From the first line to the last, repeat the data below exactly.

====== SOURCE MATERIAL ======

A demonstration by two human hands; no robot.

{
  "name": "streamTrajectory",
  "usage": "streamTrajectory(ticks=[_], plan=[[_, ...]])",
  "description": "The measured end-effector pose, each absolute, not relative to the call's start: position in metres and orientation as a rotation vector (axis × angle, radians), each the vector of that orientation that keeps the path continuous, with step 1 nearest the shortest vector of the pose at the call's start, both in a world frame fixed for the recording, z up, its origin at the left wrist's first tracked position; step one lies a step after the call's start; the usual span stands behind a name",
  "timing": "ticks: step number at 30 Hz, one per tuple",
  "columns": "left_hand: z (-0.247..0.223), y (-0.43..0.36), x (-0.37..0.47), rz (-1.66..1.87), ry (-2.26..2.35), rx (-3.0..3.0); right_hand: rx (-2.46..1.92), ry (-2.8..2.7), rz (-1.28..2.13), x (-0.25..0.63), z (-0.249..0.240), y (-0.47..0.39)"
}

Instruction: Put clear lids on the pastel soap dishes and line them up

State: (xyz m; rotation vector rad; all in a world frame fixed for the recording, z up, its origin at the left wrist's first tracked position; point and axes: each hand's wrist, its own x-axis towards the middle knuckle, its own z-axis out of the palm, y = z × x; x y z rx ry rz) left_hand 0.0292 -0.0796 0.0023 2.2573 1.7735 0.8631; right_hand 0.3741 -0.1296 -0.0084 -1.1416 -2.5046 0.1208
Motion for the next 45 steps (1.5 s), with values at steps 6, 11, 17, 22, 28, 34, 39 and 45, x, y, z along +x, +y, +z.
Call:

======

REPLY:
A demonstration by two human hands; no robot.

{
  "name": "streamTrajectory",
  "usage": "streamTrajectory(ticks=[_], plan=[[_, ...]])",
  "description": "The measured end-effector pose, each absolute, not relative to the call's start: position in metres and orientation as a rotation vector (axis × angle, radians), each the vector of that orientation that keeps the path continuous, with step 1 nearest the shortest vector of the pose at the call's start, both in a world frame fixed for the recording, z up, its origin at the left wrist's first tracked position; step one lies a step after the call's start; the usual span stands behind a name",
  "timing": "ticks: step number at 30 Hz, one per tuple",
  "columns": "left_hand: z (-0.247..0.223), y (-0.43..0.36), x (-0.37..0.47), rz (-1.66..1.87), ry (-2.26..2.35), rx (-3.0..3.0); right_hand: rx (-2.46..1.92), ry (-2.8..2.7), rz (-1.28..2.13), x (-0.25..0.63), z (-0.249..0.240), y (-0.47..0.39)"
}

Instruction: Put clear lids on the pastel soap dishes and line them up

State: (xyz m; rotation vector rad; all in a world frame fixed for the recording, z up, its origin at the left wrist's first tracked position; point and axes: each hand's wrist, its own x-axis towards the middle knuckle, its own z-axis out of the palm, y = z × x; x y z rx ry rz) left_hand 0.0292 -0.0796 0.0023 2.2573 1.7735 0.8631; right_hand 0.3741 -0.1296 -0.0084 -1.1416 -2.5046 0.1208
Motion for the next 45 steps (1.5 s), with values at steps 6, 11, 17, 22, 28, 34, 39 and 45, x, y, z along +x, +y, +z.
Call:

For this exercise, nothing more is required.